Заведется несколько таких существ в зеленой и плотной шубе леса – и, глядишь, распространяется от этого места характерное симптоматическое пятно, большая плешина.
Вот и этот степной совхоз. Привнесли механическим способом каплю, если пользоваться медицинской терминологией, «культуры», и в огромном радиусе преобразилась степь. Выступило симптоматическое пятно. Сначала черное, потом позеленело, потом сделалось желтым.
Позавчера утром я шел по усадьбе и отмечал про себя, что все мне здесь привычно, понятно, не нужно дотошничать, расспрашивать с записной книжкой и карандашом в руках.
Шестой раз я приезжаю в эти места. Помню время, когда здесь не было не только ни одного сборного домика, но и палатки. Под мартовским солнцем сияла голубыми снегами нетронутая целинная степь. Потом появились черные крапинки – трактора, черные точечки – люди, черные пятнышки на снегу – перевозные вагончики и палатки.

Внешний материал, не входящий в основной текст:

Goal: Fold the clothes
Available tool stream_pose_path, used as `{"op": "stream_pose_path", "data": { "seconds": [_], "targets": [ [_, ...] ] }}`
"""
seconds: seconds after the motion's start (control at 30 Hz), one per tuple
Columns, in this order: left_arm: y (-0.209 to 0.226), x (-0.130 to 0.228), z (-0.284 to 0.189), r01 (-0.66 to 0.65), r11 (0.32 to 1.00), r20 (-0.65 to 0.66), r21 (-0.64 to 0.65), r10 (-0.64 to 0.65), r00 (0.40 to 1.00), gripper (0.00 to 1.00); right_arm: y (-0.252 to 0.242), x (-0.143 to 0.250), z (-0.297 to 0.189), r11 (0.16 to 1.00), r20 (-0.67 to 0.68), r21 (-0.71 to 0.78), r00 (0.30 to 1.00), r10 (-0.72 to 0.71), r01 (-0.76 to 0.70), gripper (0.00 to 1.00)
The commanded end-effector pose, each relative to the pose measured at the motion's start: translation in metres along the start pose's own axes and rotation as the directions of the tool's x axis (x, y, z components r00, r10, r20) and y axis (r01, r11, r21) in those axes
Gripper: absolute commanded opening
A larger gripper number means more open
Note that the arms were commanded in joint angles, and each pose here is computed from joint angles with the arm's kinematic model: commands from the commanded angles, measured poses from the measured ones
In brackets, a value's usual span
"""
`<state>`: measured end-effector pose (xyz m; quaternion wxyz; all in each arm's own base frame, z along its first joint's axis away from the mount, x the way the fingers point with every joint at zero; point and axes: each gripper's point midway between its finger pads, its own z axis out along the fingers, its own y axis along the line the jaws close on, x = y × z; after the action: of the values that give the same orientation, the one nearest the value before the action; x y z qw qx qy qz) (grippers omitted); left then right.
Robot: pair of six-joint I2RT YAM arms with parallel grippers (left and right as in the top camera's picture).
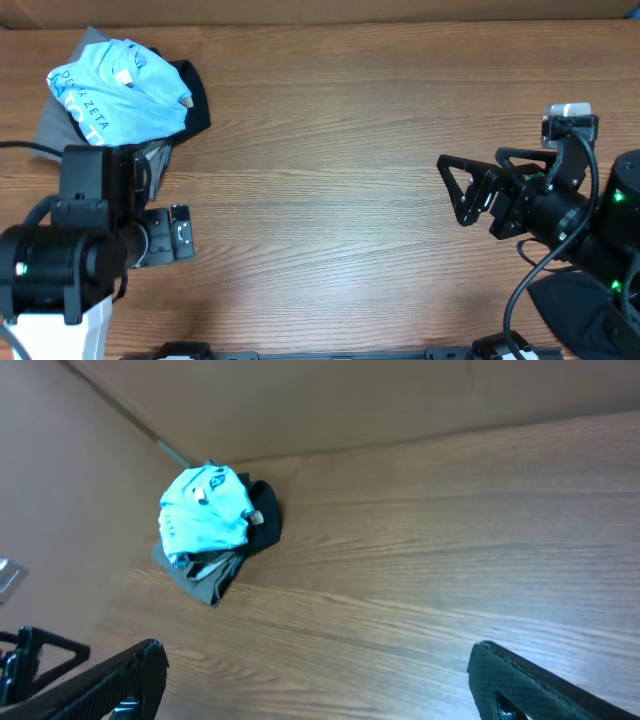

В этом доме, с которым я теперь поравнялся, живет тракторист Горьков. В прошлом году я гулял у него на свадьбе. Мы ездили с ним в Атбасар за разливным вином. Посудой для вина мы взяли большой порожний огнетушитель. Я подсказал ребятам, чтобы они вместо цветов преподнесли молодым букет из колосьев пшеницы. И так и было, и я фотографировал жениха-невесту с пшеницей в руках, и фотография была напечатана в журнале. На крыльце трактористова дома – собачонка, под окнами три безлистых прутика (не прививаются тополя), из окна доносится плач младенца.
А вок там, на отшибе, на краю оврага, домик, в котором живут казахи.
Казахская семья появилась неожиданно. Разбили юрту. Стреноженная кобыла поодаль, пяток овец, облезлый, как заигранная плюшевая игрушка, верблюд, в ярких одежонках многочисленные детишки. Казахов уговорили переселиться в домик: как-то чудно, чтобы на центральной усадьбе – юрта. Казахи и в домик переселились и юрту не оставили: вроде как летняя резиденция.